The weights to adjust for differences in address/household response rates were calculated in two steps.


Step 1: address participation (W1)

The aim of the address participation weights is to reduce bias caused by systematic differences between the addresses that participated (i.e. for which at least one questionnaire was received) and those that did not.

The probability of receiving at least one response from an address was modelled using the following address-level characteristics:  

  • region
  • population density
  • deprivation
  • output area classification and characteristics of lower layer super output area (LSOA) (for example population age and educational distribution)
  • information of survey administration (for example wave number)

An address participation weight (W1) was created. The weight was calculated as the inverse of the probability of response, i.e. W1 = 1 / PAddress


Step 2: adult non-response weight (W2)

This stage of the weighting aims to reduce bias caused by systematic differences in the number of completed surveys returned by responding households.

Up to two adults aged 16 and over were eligible to take part in stage one. However, in practice more adults took part in some households (there were three households where not two but three questionnaires were received) [12]. Non-response weights (W2) were calculated to reduce bias from adult non-response within households with more than one adult. Among households with more than one adult, a model was used to predict the number of adult responses (1 or 2)[13] using household-level and geographic variables as the independent variables, these included:

  • harmonised [14] number of adults and children
  • household type
  • region
  • population density, urban/rural
  • output area classification and characteristics of lower layer super output area (LSOA)

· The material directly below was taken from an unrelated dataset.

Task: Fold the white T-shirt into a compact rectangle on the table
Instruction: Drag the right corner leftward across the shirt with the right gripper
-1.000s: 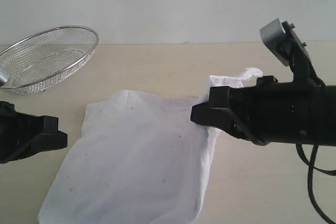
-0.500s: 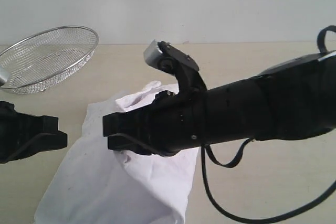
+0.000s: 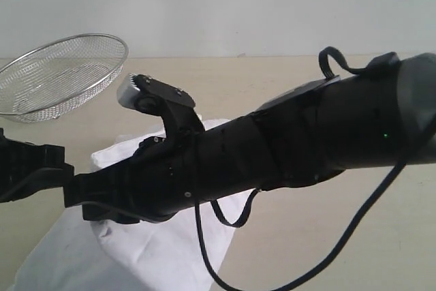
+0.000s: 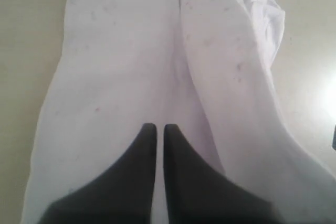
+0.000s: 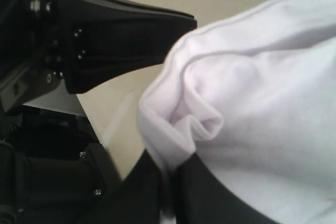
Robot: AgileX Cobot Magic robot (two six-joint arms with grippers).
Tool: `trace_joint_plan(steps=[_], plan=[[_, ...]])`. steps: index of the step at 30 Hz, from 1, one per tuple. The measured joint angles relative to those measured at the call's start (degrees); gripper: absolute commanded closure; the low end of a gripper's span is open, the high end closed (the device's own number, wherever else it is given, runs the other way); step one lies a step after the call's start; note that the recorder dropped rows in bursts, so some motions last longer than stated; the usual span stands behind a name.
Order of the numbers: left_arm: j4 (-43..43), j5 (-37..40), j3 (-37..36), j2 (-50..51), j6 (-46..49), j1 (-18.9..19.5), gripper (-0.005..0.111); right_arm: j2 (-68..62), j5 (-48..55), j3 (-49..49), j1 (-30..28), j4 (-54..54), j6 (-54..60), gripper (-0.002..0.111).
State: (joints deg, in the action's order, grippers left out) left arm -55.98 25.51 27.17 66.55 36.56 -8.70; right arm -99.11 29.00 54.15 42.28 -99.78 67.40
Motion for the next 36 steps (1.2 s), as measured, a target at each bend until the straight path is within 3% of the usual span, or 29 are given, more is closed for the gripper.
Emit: trace_joint_plan(steps=[5, 7, 9, 12, 13, 18, 26, 36], plan=[[2.0, 0.9, 0.0, 0.5, -1.2, 0.7, 0.102, -2.5, 1.5, 0.7, 0.8, -0.1, -0.5, 0.107], [2.1, 1.2, 0.0, 0.5, -1.4, 0.7, 0.102, -3.5, 1.8, 0.7, 0.9, 0.0, -1.1, 0.100], [2.1, 1.2, 0.0, 0.5, -1.4, 0.7, 0.102, -4.2, 2.3, 0.7, 1.0, 0.5, -1.7, 0.083], [2.1, 1.4, 0.0, 0.5, -1.4, 0.7, 0.102, -4.4, 2.8, 0.7, 1.1, 0.8, -2.3, 0.036], [2.1, 1.4, 0.0, 0.5, -1.5, 0.7, 0.102, -4.4, 2.8, 0.7, 1.1, 0.9, -2.3, 0.028], [2.3, 1.4, 0.0, 0.5, -1.5, 0.7, 0.102, -4.4, 1.9, 0.8, 1.1, 2.6, -4.2, 0.040], [2.7, 1.4, 0.0, 0.5, -1.5, 0.7, 0.102, 1.3, -3.9, 0.1, 0.1, 10.6, -12.6, 0.041], [3.1, 1.4, 0.0, 0.5, -1.5, 0.7, 0.102, 10.9, -5.1, -12.8, -12.4, 11.3, -16.2, 0.041]])
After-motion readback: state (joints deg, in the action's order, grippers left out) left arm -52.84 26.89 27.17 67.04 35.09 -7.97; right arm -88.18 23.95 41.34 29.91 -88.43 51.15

Participants in single-adult households were not included in the model and were given a non-response weight of one.


Adult combined weight (W3)

A combined adult weight as the product of the address/household participation weight and the non-response weight for adults was then created, i.e. W3 = W1 * W2.


Differences in individual response rates

Adult calibration weight (W4)

The final stage of the weighting aims to reduce any residual non-response bias at the individual level using calibration weighting. Calibration weighting adjusts the weights so that characteristics of the weighted achieved sample are in-line with the latest Office for National Statistics (ONS) mid-year population estimates for sex/age groups and region.

The weighted estimates were compared for household size, ethnicity and harmonised housing tenure against the latest Labour Force Survey. Consideration was given to whether these additional variables should be added to the calibration matrix [15] The adult combined weight (W3) was used as the starting weight for the calibration. The aim of the calibration weighting is to reduce non-response bias resulting from differential non-response at the household and individual level.

Stage 2

Weights are designed to reduce bias but in doing so they also reduce precision. Child weights would need to account for household level non-response at stage one and for household and individual level response at stage two. Due to the small sample sizes achieved for children in each age group (see Table 13), stage two data were not weighted, and analysis is presented on unweighted data.

Footnotes

[12]This arose as a result of the households completing both online and paper questionnaires and exceeding the cap of two per household. The editing process did not reject any of these responses on the basis that they were unique responses.

[13] As per previous footnote only three households provided more than two responses.

[14] Harmonised variables are household-level variables edited to be consistent across all responses received from one household.

[15] Working status was considered too volatile to weight to due to the COVID-19 pandemic and related lockdowns.